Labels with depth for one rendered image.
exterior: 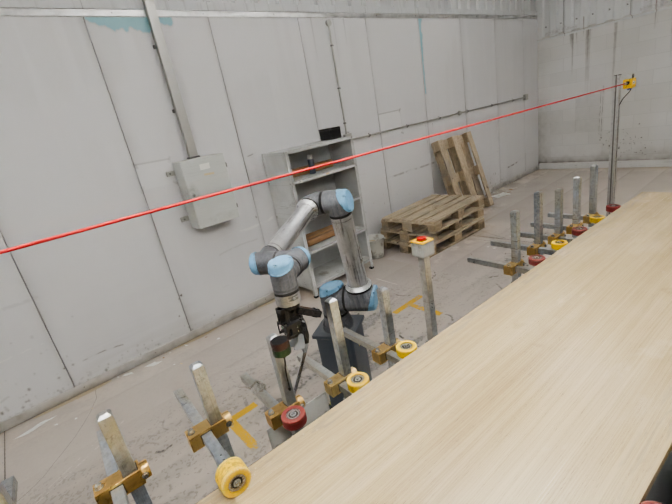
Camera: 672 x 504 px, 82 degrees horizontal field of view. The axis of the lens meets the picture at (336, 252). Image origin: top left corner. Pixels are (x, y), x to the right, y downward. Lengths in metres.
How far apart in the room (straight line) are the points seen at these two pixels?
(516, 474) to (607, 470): 0.20
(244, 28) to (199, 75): 0.68
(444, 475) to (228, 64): 3.78
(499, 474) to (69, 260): 3.31
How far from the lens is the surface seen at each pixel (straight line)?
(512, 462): 1.18
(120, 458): 1.31
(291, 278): 1.35
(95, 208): 3.70
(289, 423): 1.35
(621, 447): 1.27
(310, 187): 4.52
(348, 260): 2.05
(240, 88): 4.19
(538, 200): 2.50
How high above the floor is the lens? 1.78
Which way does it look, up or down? 19 degrees down
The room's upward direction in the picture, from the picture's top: 11 degrees counter-clockwise
════════
## WHAT THE TASK REQUIRES
Once you have found every line in the listing that holds the string "degrees", copy each of them.

## PROBLEM SOLUTION
Camera: 672 x 504 px, 82 degrees horizontal field of view. The axis of the lens meets the picture at (336, 252). Image origin: top left corner. Pixels are (x, y), x to the right, y downward. Lengths in metres.
Which way does it look, up or down? 19 degrees down
The room's upward direction in the picture, from the picture's top: 11 degrees counter-clockwise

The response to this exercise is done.